The Church's General Synod, meeting in London, spent most of the day debating the 'Act of Synod' which will provide a variety of safeguards for opponents of female priests, including three 'flying bishops' who can be guaranteed to have nothing to do with women as priests. Though this compromise was agreed by all but one member of the House of Bishops, it had been criticised by supporters of female priests, who claimed it would condemn them forever to a second-rate ministry and institutionalise division within the Church.

But the first attack on it in the debate came from an opponent of female priests, the Rev Martin Flatman, who last year became the first clergyman to announce that he would leave the Church of England and become a Roman Catholic in protest against the Synod's decision to ordain women.

However, Fr Flatman will not leave until the legislation has gone through all its stages. He remains a member of the General Synod until then. 'If you are going to stay in the Church of England, you must be a part of it,' he told fellow opponents.

'Either you are at one with your bishops or you are not. If the Catholic movement in the Church of England is going to end up in some sort of ghetto, then it is not worth it.

'If the bishops of the Church of England want to be reasonable, why don't they encourage us to become Roman Catholics?' Fr Flatman asked.

However, the Bishop of London, the Rt Rev David Hope, spoke for most opponents of female priests still in the Church of England when he threatened to ban female priests from his diocese (as the legislation allows) if the Act were not passed.

But it was clear that the Synod had been largely convinced by the arguments of the Archbishop of York, who proposed the Act.

The most ferocious onslaught came from the Rev Philip Crowe, principal of Salisbury and Wells Theological College, who had proposed an amendment which would demand that all candidates for ordination and promotion admit that women can be priests.

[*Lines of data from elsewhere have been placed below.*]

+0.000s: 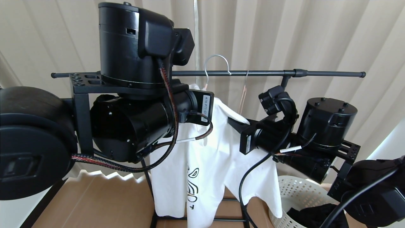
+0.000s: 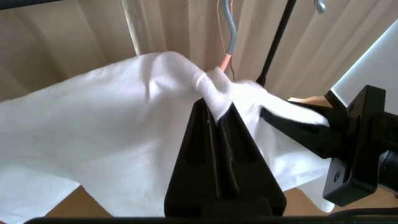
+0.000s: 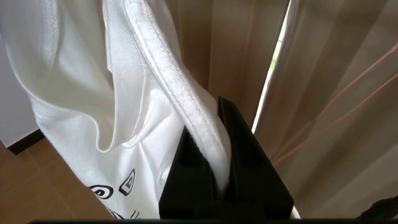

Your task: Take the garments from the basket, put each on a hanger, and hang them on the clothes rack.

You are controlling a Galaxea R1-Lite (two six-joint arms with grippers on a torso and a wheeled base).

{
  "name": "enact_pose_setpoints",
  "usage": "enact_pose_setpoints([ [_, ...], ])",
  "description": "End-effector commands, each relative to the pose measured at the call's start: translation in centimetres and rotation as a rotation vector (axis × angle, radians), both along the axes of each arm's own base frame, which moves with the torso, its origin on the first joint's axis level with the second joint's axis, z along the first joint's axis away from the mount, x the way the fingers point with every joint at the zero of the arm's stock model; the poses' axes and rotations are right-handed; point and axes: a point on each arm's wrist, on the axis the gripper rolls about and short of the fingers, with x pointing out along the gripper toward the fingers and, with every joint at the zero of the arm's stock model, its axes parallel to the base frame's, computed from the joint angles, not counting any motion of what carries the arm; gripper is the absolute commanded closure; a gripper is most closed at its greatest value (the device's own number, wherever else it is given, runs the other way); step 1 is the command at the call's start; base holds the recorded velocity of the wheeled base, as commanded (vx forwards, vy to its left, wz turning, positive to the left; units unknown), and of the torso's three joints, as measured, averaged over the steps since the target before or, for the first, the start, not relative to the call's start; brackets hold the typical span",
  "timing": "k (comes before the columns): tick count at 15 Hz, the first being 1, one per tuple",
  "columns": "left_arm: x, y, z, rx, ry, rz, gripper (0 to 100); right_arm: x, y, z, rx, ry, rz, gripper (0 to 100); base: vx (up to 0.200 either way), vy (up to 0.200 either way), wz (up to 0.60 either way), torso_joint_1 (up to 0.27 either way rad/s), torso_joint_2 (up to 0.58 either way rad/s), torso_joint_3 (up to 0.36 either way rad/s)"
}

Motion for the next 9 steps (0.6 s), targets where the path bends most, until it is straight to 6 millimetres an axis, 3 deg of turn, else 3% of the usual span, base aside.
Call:
enact_pose_setpoints([
  [1,0.0,0.1,0.0,-0.001,-0.001,0.004,100,0.2,-0.1,0.3,0.008,-0.008,-0.008,100,0.0,0.0,0.0,0.0,0.0,0.0],
  [9,-0.1,0.5,-2.1,0.057,0.046,0.006,100,0.2,-0.8,1.5,0.042,-0.034,-0.03,100,0.0,0.0,0.0,0.0,0.0,0.0],
])
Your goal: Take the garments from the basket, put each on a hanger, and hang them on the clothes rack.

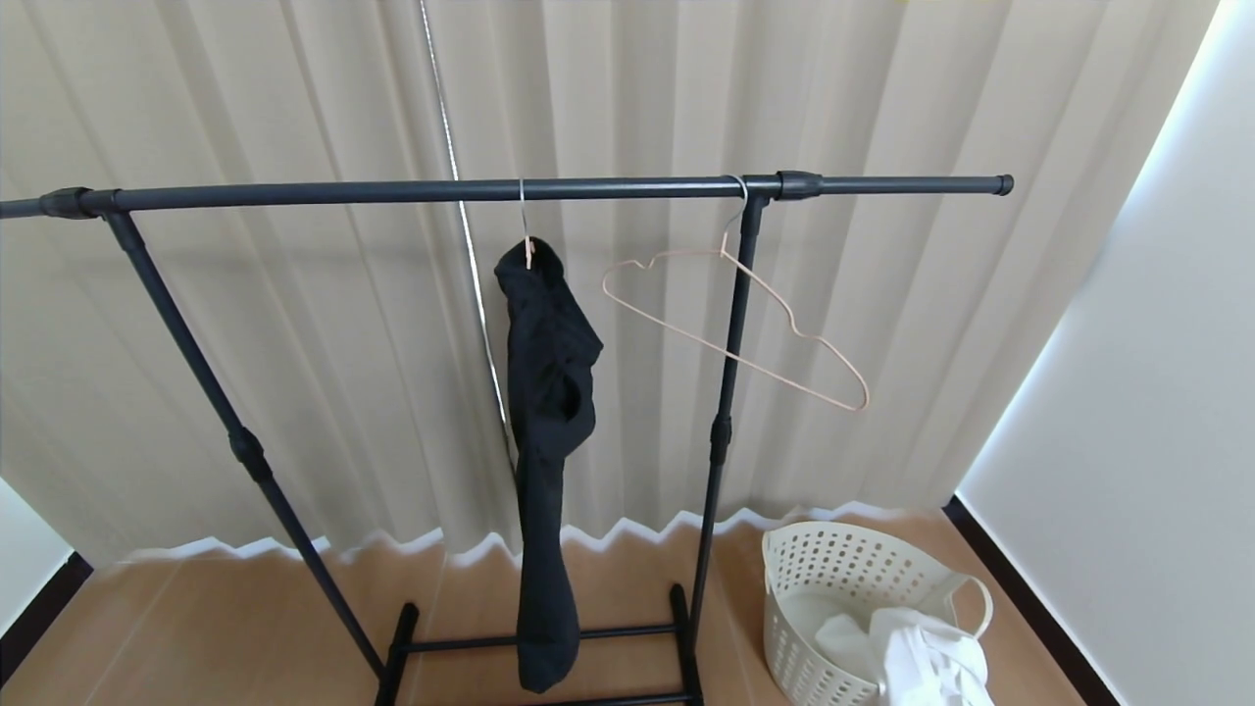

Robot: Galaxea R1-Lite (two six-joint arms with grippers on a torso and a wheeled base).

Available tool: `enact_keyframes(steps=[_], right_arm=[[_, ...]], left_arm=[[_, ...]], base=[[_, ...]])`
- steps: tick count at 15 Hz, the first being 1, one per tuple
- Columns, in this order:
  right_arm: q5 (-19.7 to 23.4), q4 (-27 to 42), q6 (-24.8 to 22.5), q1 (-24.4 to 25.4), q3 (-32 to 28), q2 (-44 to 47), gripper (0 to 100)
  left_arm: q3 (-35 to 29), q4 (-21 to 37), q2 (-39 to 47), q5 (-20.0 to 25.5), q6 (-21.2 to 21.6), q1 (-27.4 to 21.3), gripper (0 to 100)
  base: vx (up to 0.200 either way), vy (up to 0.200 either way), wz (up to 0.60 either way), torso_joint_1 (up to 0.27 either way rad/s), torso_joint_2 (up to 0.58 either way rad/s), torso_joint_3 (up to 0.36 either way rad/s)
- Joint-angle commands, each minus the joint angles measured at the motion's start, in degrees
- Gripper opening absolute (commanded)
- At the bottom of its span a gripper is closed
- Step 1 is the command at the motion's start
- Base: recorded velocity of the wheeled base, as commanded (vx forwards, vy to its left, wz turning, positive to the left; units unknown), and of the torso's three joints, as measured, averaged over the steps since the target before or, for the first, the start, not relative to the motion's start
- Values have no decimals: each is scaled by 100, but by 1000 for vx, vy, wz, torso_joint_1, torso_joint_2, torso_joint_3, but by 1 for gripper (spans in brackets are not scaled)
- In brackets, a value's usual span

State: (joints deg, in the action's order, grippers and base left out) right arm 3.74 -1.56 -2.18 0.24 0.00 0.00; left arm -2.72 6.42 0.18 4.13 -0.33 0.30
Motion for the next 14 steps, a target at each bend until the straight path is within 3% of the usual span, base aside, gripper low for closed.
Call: enact_keyframes(steps=[1, 14], right_arm=[[4, -2, -2, 2, 0, 9, 100], [-49, -29, 7, 2, 0, 9, 100]], left_arm=[[-1, -1, 8, 0, -11, 5, 100], [-9, -1, 8, 9, -11, 5, 100]], base=[[0, 0, 0, -173, 408, 232], [0, 0, 0, -196, 525, 328]])
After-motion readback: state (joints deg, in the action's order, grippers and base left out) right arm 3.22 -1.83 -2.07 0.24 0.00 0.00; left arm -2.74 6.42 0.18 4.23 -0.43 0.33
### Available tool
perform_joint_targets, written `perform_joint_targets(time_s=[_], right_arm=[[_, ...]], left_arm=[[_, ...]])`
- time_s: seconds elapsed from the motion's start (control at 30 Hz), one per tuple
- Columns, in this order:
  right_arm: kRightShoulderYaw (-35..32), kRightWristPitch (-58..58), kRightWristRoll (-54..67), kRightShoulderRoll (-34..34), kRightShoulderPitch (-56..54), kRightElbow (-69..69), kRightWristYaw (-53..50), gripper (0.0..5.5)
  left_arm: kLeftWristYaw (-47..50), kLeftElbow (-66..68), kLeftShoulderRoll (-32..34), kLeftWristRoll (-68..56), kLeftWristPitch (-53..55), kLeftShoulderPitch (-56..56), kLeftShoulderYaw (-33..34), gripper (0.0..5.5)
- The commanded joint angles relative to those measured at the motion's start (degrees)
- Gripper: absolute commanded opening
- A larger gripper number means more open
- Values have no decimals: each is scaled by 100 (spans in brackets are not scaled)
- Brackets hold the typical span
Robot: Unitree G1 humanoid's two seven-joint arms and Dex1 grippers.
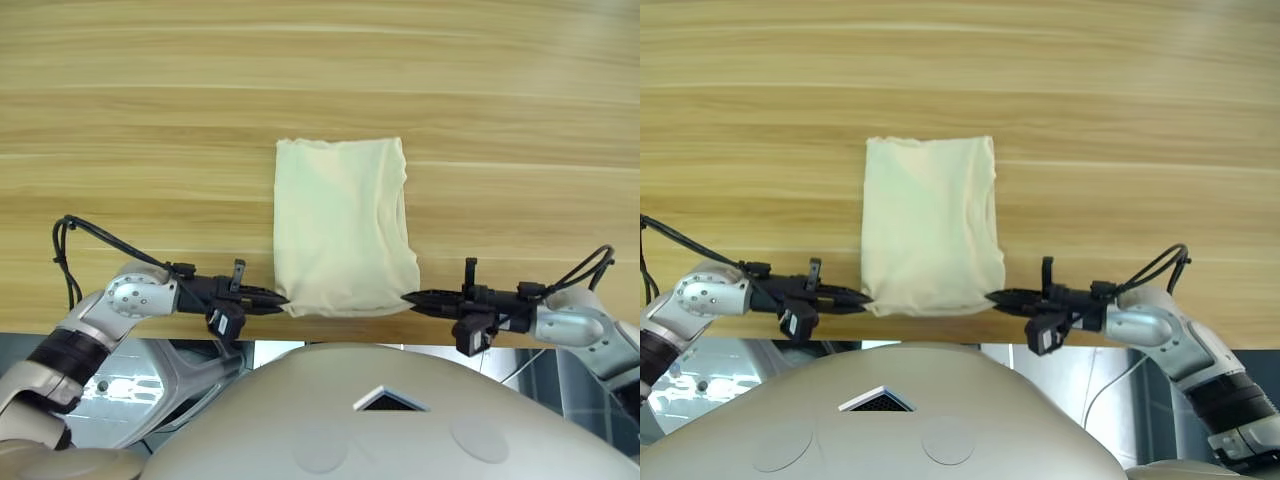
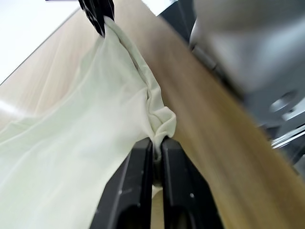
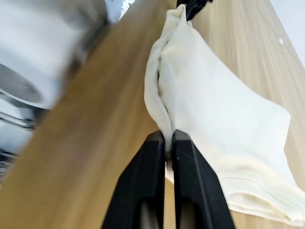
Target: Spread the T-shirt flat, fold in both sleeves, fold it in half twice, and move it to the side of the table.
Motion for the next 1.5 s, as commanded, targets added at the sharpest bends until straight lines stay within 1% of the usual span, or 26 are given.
perform_joint_targets(time_s=[0.03,0.17,0.3,0.43,0.5,0.67,0.87,1.0,1.17,1.33,1.5], right_arm=[[-197,-403,380,-358,263,-239,88,4],[-432,-400,565,-327,238,-315,40,4],[-780,-70,675,-49,-90,-255,-143,4],[-1032,416,659,311,-577,-132,-325,4],[-1075,800,457,546,-882,-60,-423,4],[-1109,1529,-18,1016,-1436,158,-625,4],[-991,2060,-684,1478,-2027,572,-855,4],[-858,2236,-1096,1746,-2412,891,-1050,4],[-599,2352,-1630,2138,-2966,1444,-1380,4],[-271,2366,-2087,2529,-3546,2213,-1711,4],[105,2354,-2520,2933,-4103,3349,-2202,4]], left_arm=[[-255,-297,340,-583,-58,219,61,13],[-383,-642,541,-1269,-157,350,223,13],[-331,-658,412,-1537,-1,238,622,13],[-79,-466,14,-1402,180,11,1070,13],[29,-388,-247,-1392,377,-185,1240,13],[468,191,-1032,-873,741,-710,1595,13],[985,849,-1719,-182,1082,-1240,1851,13],[1296,1304,-2019,350,1186,-1540,1914,13],[1602,1874,-2334,734,1253,-1843,1930,13],[1996,2667,-2596,1361,1148,-2223,1811,13],[2716,3887,-2862,2230,1160,-2838,1603,13]])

Quoting an article in yesterday's Independent, he said: 'The Act of Synod modifies what women's ordination means: it will not mean what men's ordination means. I do not want us to create so much space that we cease to be a church and become a vacuum.'

All the amendments were rejected, and the legislation is certain of success tomorrow.

By the end of October, 31 priests, six of them retired, had left the Church to become Roman Catholics in protest against the decision to ordain women, according to a survey of 38 of the 44 dioceses, the Synod was told by the Bishop of Bristol, the Rt Rev Barry Rogerson.